Rose arranges with Father Flood, an Irish priest in Brooklyn, for Eilis to move to New York City, where, it is hoped, there will be more opportunities for her. On the trip over, Eilis suffers from seasickness, but is locked out of the shared toilet by the women in the adjoining cabin. Her bunkmate, Georgina, an experienced traveler returning to the United States after a visit home, comes to her aid and offers advice and support.

In New York, Eilis moves into a Brooklyn boarding house run by Mrs Kehoe that caters to young Irish women, and Father Flood gets her a job as a salesclerk at a fancy department store, but she has difficulty adjusting to her new life. She feels homesick, particularly after reading the letters she receives from Rose. Upon learning this, Father Flood takes a more active interest in Eilis and gets her enrolled in night school bookkeeping classes at Brooklyn College, as she wants to become an accountant.

At an Irish dance, Eilis meets Tony Fiorello, an amiable Italian-American plumber. They begin dating, and, as their romance becomes more serious and she progresses in her studies, she gradually begins to feel more at home in Brooklyn.

When Rose unexpectedly dies, Eilis tells Tony she must return home to help her mother. He shows her a plot of land on Long Island and tells her he and his brothers intend to build five houses on it, selling three and keeping one for their parents and one for him and Eilis, if she wants it. She says she does, but she still feels the need to visit her mother, so Tony asks her to marry him before she goes. Eilis is hesitant, but agrees, and they secretly marry at City Hall. While there, they bump into an Irish couple with relatives in Enniscorthy.

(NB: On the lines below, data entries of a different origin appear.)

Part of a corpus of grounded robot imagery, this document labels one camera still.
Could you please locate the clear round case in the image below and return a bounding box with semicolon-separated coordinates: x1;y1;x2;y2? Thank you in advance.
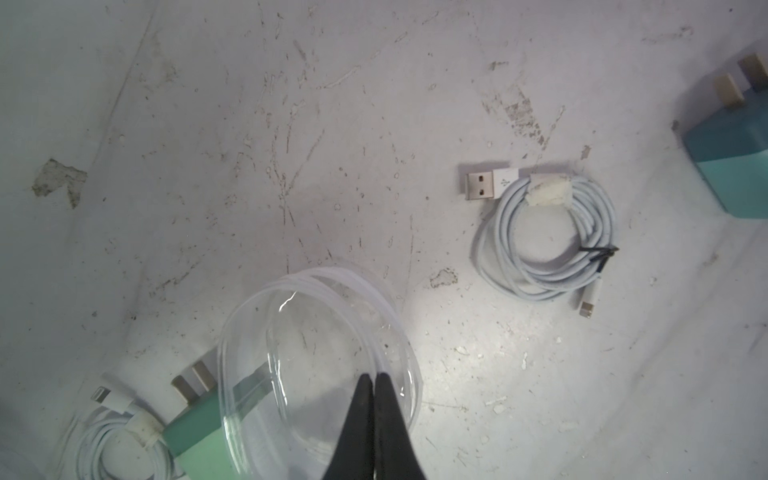
218;264;423;479

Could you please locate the green charger plug centre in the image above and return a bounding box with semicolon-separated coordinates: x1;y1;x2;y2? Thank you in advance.
162;360;272;479

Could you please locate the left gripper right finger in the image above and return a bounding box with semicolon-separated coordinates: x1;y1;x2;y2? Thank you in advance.
374;372;426;480

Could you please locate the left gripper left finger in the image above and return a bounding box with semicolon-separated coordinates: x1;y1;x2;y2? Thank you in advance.
322;374;375;480

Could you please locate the white cable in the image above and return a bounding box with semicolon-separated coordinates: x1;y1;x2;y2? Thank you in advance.
65;383;181;480
465;167;620;319

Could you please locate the teal charger plug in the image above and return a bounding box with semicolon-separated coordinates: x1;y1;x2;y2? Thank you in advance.
683;53;767;220

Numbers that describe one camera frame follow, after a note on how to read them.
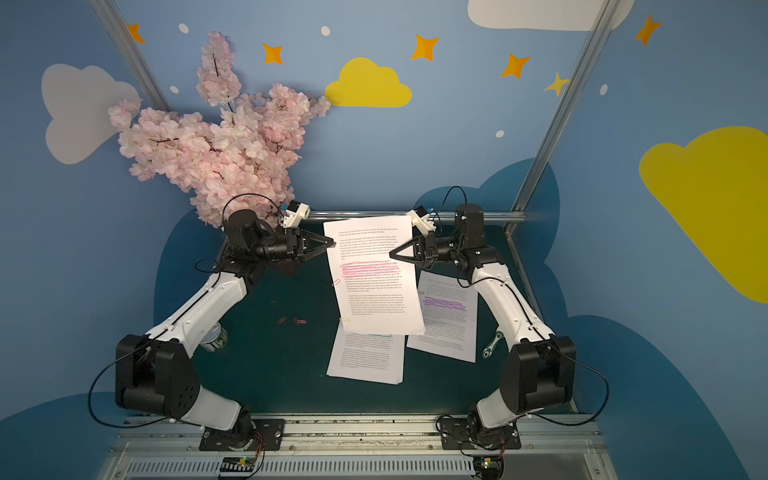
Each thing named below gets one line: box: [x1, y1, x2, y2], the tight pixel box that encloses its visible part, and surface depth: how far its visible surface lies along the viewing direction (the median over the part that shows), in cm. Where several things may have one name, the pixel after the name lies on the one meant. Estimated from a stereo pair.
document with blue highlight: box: [326, 316, 405, 385], surface depth 90 cm
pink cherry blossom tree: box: [108, 31, 331, 228], surface depth 66 cm
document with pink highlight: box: [323, 216, 426, 335], surface depth 70 cm
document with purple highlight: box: [406, 270, 479, 363], surface depth 95 cm

Once back in Ireland, Eilis falls, not back into her old life, but into a new one. She temporarily takes Rose's bookkeeping job which shows a promise of turning permanent. Meanwhile Nancy, unaware of Ellis' marriage, sets her up with the thoughtful, well-off bachelor Jim Farrell. Eilis extends her trip to attend Nancy's wedding, and avoids reading Tony's letters. Jim asks her to stay and indicates he would like to propose marriage, but Eilis remains noncommittal, as she is not sure which future she wants for herself, and seemingly distances herself from the life she left behind.

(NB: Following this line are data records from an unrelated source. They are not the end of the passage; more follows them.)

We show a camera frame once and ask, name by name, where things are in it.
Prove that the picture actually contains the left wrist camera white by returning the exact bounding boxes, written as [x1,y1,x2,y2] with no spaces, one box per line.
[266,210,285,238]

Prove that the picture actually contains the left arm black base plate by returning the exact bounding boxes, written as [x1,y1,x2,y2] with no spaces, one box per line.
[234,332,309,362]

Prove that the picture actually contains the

One day, Miss Kelly sends for Eilis, who issues as a veiled threat: that she knows through gossip from the couple at City Hall that Eilis is married. When Miss Kelly begins to mock her, Eilis remembers the stifling and restrictive nature of life in Enniscorthy, and having had enough of the old woman's bullying she states her full married name, establishing that she remembers who she is. This effectively renders Miss Kelly powerless over her. Returning home, Eilis tearfully informs her mother that she is married to Tony and states her plan to return to Brooklyn, leaving a farewell letter for Jim. On the ocean crossing, Eilis offers guidance to a young woman making her own first trip to America. Once home in Brooklyn, Eilis reunites with Tony and they embrace.

Cast

Colm Tóibín, the author of the novel upon which the film is based, has a cameo as the man in line in front of Eilis the first time she goes through immigration in New York.

Production

Historical context
The film is set during a time when Irish migration to New York was thriving. The initial boom of Irish immigration to the US had started during the period following the Great Famine (1845–49). By the end of World War II, the rate of Irish immigration to New York had declined, but newly arriving citizens were still be able to find bustling Irish communities in which women were arguably a more significant presence than men. These women immigrants were often very active in the workplace, placing marriage ambitions on hold to find practical occupations in places such as supermarkets, eateries, and stores. Eilis makes her journey from Ireland to America in the 1950s, along with approximately 50,000 other immigrants (around a quarter of whom moved to New York) as a part of the second minor wave of migration. Many of these migrants were in search of steadier jobs and a happier lifestyle. There were also smaller surges of immigrants from many other countries at this time, expanding the trend of modern-day America becoming a vast land of many different cultures.

Adaptation
Brooklyn is adapted from Irish writer Colm Tóibín's 2009 novel of the same name. The novel has been much-celebrated in the literary world, with The Observer naming it as one of "The 10 best historical novels" in 2012. In addition to this, it won the 2009 Costa Novel Award, was shortlisted for the 2011 International Dublin Literary Award, and was longlisted for the 2009 Booker Prize.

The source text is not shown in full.